Case Studies
iXon EMCCD Camera Helps in Discovering Secrets Behind Protein Unfolding
Dr. Atom Sarkar, is a neurosurgery resident at the Mayo Clinic (Rochester, MN) but
is carrying out his research goals in Professor Julio Fernandez’s Single Molecule
Force Spectroscopy lab at Columbia University (New York, NY). The role of nanotechnology
in neurosurgery is central to his research.
Currently he is delving into the world of protein mechanics. Why? Because a knowledge
of a protein’s structural dynamics is central to the understanding of many neurological
diseases ranging from brain tumors to neurodegenerative processes such as Alzheimer’s
Disease. Protein folding and unfolding happen on the nanometer scale.

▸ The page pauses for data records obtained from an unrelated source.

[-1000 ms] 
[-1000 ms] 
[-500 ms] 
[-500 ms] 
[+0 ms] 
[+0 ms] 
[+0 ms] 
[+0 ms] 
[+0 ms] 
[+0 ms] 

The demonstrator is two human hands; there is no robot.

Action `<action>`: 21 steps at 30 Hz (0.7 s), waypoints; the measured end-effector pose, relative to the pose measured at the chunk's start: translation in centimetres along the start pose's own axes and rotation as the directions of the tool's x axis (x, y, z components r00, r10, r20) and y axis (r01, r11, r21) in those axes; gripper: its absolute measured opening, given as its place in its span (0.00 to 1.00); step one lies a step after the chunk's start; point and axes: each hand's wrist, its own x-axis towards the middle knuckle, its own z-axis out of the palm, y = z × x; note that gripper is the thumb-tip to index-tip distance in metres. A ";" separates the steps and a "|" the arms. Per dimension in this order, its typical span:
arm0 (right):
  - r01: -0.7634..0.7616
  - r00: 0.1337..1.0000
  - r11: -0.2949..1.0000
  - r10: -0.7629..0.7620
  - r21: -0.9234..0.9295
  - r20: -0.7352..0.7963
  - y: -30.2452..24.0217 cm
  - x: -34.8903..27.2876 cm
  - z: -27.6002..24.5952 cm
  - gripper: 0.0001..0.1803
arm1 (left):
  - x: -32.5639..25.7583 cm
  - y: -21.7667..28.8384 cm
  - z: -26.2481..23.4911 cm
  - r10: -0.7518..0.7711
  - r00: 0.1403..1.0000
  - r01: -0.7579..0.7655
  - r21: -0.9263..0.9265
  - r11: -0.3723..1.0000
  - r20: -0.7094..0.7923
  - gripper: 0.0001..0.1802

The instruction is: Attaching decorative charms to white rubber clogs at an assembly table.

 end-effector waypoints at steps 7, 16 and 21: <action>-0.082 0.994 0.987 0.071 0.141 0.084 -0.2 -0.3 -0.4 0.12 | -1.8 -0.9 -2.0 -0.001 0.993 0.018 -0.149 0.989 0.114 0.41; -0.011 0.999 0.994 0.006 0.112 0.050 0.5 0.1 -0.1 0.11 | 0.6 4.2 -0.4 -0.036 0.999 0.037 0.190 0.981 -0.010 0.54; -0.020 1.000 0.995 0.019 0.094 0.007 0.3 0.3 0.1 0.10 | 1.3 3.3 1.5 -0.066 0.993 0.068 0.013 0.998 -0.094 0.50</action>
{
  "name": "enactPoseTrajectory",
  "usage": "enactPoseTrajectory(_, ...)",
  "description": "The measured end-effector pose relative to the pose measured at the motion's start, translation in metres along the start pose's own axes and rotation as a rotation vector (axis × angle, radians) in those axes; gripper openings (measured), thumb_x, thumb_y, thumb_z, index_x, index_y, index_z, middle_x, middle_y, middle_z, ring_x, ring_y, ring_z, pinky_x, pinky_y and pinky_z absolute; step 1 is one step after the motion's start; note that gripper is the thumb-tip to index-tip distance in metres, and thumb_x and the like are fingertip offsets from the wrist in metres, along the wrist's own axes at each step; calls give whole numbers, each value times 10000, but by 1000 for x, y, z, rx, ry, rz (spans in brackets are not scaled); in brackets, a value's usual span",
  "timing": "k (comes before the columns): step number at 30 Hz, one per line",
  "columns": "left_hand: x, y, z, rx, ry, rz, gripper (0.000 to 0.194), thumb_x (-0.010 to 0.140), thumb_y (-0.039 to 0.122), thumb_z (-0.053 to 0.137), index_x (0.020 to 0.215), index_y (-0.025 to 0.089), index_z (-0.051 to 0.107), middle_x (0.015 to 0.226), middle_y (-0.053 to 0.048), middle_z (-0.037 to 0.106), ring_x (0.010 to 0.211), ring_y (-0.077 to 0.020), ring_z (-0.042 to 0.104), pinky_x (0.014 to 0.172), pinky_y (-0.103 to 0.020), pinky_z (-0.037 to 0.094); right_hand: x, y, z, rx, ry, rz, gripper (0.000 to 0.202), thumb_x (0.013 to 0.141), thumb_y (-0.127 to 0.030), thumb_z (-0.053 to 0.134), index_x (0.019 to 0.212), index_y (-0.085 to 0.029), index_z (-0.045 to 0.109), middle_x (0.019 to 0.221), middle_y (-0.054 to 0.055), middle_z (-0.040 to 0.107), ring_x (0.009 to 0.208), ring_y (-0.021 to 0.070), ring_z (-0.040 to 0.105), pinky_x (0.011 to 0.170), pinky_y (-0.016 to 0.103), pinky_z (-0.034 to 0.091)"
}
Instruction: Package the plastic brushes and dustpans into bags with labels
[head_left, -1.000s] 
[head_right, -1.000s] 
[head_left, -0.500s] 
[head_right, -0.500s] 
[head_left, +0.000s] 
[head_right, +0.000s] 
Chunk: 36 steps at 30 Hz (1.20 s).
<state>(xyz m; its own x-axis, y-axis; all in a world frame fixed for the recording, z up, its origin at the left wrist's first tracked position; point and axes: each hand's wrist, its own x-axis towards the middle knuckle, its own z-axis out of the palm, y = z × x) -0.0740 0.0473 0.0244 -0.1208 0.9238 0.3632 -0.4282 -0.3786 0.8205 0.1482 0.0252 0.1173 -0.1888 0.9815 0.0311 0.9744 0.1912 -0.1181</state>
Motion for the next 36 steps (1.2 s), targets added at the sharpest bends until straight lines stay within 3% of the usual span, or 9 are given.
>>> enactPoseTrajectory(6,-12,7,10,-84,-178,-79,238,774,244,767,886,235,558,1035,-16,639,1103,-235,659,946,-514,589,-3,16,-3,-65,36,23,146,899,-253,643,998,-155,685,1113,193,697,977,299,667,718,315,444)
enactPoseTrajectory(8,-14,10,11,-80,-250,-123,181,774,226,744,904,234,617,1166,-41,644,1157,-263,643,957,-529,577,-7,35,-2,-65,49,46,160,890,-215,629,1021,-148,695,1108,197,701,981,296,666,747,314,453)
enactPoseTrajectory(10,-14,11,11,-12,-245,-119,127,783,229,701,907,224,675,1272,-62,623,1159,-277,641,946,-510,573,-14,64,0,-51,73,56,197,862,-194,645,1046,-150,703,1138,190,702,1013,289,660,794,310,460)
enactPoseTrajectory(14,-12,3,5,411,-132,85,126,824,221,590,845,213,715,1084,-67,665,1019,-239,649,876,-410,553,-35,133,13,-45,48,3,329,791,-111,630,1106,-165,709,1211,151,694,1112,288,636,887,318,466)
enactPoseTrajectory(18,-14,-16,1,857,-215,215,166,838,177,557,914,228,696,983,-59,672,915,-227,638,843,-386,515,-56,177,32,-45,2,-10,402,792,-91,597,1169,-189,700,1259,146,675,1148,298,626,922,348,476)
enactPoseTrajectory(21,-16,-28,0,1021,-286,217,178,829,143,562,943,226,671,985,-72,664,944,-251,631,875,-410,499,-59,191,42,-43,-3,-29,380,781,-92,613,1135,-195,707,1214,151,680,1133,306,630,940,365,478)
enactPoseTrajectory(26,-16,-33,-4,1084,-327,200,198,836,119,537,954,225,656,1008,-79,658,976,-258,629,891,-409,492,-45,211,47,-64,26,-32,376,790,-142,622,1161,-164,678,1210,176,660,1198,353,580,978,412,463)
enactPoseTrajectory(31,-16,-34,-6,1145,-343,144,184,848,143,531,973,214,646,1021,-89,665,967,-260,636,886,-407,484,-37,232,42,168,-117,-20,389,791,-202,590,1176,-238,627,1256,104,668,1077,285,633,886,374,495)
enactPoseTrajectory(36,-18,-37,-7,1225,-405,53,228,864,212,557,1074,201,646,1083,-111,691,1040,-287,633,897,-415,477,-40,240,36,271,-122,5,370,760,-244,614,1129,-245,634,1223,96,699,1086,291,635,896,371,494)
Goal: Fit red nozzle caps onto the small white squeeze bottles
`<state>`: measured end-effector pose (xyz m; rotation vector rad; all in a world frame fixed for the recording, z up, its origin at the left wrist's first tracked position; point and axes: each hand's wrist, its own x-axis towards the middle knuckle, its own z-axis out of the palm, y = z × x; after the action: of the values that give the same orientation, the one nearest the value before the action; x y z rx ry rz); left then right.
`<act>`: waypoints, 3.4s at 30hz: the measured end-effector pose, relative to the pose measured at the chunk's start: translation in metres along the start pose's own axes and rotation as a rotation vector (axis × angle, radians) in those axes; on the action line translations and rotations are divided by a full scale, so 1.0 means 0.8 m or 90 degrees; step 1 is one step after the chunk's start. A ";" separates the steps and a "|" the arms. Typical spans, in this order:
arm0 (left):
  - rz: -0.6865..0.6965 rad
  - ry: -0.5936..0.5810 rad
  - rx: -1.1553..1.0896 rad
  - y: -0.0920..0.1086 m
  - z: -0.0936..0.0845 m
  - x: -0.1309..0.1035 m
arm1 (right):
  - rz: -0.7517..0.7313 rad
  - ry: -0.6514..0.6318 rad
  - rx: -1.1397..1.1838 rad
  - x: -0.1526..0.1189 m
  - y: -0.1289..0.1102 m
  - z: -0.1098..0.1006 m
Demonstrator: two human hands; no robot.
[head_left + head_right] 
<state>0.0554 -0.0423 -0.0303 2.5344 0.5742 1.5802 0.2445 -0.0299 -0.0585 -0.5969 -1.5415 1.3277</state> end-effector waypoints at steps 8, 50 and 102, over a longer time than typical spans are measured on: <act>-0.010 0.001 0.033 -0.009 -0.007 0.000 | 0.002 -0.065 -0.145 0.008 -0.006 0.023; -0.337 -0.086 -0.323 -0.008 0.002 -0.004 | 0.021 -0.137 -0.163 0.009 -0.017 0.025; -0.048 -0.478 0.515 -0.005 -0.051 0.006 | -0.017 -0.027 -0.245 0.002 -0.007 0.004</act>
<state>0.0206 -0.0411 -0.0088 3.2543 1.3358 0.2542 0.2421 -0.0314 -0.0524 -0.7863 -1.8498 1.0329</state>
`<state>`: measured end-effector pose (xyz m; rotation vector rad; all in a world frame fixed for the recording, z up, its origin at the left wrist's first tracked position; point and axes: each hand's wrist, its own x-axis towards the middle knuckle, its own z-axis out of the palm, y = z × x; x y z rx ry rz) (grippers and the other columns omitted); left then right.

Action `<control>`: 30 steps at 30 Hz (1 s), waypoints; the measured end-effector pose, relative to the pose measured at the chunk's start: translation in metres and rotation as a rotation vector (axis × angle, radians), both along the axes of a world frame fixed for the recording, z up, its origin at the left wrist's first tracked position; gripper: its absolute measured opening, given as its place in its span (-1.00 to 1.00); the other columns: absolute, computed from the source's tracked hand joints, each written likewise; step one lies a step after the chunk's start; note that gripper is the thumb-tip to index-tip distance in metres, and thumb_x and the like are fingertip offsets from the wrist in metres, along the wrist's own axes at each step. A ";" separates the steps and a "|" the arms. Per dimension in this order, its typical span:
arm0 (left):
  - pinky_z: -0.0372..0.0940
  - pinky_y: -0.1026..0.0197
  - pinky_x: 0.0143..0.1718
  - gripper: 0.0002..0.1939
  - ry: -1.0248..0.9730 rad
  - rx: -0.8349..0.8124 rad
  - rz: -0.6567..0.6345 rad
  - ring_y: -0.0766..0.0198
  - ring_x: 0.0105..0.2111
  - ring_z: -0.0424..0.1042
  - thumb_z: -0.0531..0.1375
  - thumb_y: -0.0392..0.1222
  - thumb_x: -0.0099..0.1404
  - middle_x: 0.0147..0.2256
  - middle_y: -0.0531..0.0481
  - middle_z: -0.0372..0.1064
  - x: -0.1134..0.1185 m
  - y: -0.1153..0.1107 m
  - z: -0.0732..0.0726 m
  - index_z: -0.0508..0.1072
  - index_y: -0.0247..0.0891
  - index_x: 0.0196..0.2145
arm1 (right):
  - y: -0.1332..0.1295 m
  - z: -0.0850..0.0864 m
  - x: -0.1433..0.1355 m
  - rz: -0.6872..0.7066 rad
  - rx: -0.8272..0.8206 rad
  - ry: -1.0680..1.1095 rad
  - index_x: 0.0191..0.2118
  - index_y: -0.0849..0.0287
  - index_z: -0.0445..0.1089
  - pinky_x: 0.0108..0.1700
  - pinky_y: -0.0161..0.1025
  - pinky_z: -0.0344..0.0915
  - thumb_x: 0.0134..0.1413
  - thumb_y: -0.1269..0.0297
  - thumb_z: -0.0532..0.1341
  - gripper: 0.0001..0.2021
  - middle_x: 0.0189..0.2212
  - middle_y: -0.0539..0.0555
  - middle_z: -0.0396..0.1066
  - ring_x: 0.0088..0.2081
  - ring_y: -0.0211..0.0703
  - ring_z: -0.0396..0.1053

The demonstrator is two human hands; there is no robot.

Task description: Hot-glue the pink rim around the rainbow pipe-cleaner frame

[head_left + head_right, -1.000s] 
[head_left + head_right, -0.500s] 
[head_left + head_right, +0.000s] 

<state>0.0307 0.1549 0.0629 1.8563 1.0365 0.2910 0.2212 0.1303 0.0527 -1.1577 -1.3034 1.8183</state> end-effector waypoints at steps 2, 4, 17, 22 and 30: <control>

Therefore
Atom needs a technique of nanometer or sub-nanometer resolution. Confocal won’t
cut it . He has been using a customized total internal reflection (TIRF)/atomic
force microscope (AFM)/electron multiplying charge coupled device (EMCCD) to study
protein unfolding, with the aim of developing a TIRF-only method to follow protein
dynamics with sub-nanometer resolution. This will open protein unfolding experiments
to many more scientists.
The key principle behind the methodology is the use a nanometer-scale calibrated
evanescent wave to measure the position of a fluorophore moving along the optical
axis. By using a TIRF generated evanescent wave that has an intensity which decays
exponentially as a function of vertical distance, Atom can correlate changes from
fluorescence intensity into displacements in the vertical axis.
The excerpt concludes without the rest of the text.